(Records from a collection)
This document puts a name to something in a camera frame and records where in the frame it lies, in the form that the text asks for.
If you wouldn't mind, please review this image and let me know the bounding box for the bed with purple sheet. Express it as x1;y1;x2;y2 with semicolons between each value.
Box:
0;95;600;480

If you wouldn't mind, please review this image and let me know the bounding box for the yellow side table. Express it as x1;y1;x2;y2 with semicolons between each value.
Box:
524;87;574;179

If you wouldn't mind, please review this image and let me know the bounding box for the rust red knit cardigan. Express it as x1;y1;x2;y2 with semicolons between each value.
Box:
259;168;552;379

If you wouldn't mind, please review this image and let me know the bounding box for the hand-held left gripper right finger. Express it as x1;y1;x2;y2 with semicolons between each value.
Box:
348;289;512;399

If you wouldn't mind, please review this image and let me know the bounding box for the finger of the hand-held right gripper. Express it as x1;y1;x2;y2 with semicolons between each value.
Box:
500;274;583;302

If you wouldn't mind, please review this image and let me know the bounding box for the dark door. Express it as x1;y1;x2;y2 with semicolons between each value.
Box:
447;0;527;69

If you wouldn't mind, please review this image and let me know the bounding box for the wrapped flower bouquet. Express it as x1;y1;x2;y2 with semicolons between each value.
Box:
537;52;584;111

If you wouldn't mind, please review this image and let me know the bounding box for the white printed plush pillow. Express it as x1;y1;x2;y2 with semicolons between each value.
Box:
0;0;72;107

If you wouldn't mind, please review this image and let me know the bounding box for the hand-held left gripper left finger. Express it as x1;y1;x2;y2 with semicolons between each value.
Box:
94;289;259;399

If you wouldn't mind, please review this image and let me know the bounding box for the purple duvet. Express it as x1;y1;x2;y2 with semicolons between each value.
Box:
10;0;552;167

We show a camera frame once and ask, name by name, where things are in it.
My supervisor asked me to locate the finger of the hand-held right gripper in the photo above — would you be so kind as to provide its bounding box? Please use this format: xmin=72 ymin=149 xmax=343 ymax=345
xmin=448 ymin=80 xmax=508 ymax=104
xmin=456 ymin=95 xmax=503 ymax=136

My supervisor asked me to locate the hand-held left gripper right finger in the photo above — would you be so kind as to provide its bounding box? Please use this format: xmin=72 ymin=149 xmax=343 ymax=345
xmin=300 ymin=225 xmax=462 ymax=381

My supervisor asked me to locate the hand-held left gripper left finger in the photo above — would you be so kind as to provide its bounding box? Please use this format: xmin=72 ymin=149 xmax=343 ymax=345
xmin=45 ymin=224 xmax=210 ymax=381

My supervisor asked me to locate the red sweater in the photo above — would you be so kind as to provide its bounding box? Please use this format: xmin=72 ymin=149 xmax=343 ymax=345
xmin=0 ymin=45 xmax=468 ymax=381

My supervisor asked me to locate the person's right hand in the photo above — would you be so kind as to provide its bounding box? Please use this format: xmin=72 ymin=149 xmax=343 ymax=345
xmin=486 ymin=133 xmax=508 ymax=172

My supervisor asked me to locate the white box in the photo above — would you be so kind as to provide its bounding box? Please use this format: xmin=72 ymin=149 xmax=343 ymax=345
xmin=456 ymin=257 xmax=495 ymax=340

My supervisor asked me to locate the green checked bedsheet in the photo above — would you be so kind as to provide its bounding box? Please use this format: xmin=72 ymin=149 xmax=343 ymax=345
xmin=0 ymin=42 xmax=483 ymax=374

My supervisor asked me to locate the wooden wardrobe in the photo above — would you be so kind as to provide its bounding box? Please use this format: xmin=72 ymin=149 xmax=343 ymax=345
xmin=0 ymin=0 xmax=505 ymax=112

Work order: Each line with the word "value" in the records above belongs in the result; copy all of them.

Response:
If you wouldn't mind, please review this image and let me know the bounding box for the bed with purple sheet. Express it as x1;y1;x2;y2 with semicolons between each value.
If you wouldn't mind, please review this image and let me know the bounding box for the yellow side table. Express it as x1;y1;x2;y2 with semicolons between each value.
If you wouldn't mind, please review this image and let me know the bounding box for the rust red knit cardigan. Express it as x1;y1;x2;y2 with semicolons between each value.
If you wouldn't mind, please review this image and let me know the bounding box for the hand-held left gripper right finger. Express it as x1;y1;x2;y2 with semicolons between each value.
If you wouldn't mind, please review this image and let me know the bounding box for the finger of the hand-held right gripper. Express it as x1;y1;x2;y2 with semicolons between each value.
If you wouldn't mind, please review this image and let me know the bounding box for the dark door. Express it as x1;y1;x2;y2 with semicolons between each value.
If you wouldn't mind, please review this image and let me know the bounding box for the wrapped flower bouquet. Express it as x1;y1;x2;y2 with semicolons between each value.
If you wouldn't mind, please review this image and let me know the bounding box for the white printed plush pillow. Express it as x1;y1;x2;y2 with semicolons between each value.
If you wouldn't mind, please review this image and let me know the bounding box for the hand-held left gripper left finger. Express it as x1;y1;x2;y2 with semicolons between each value.
If you wouldn't mind, please review this image and let me know the bounding box for the purple duvet. Express it as x1;y1;x2;y2 with semicolons between each value.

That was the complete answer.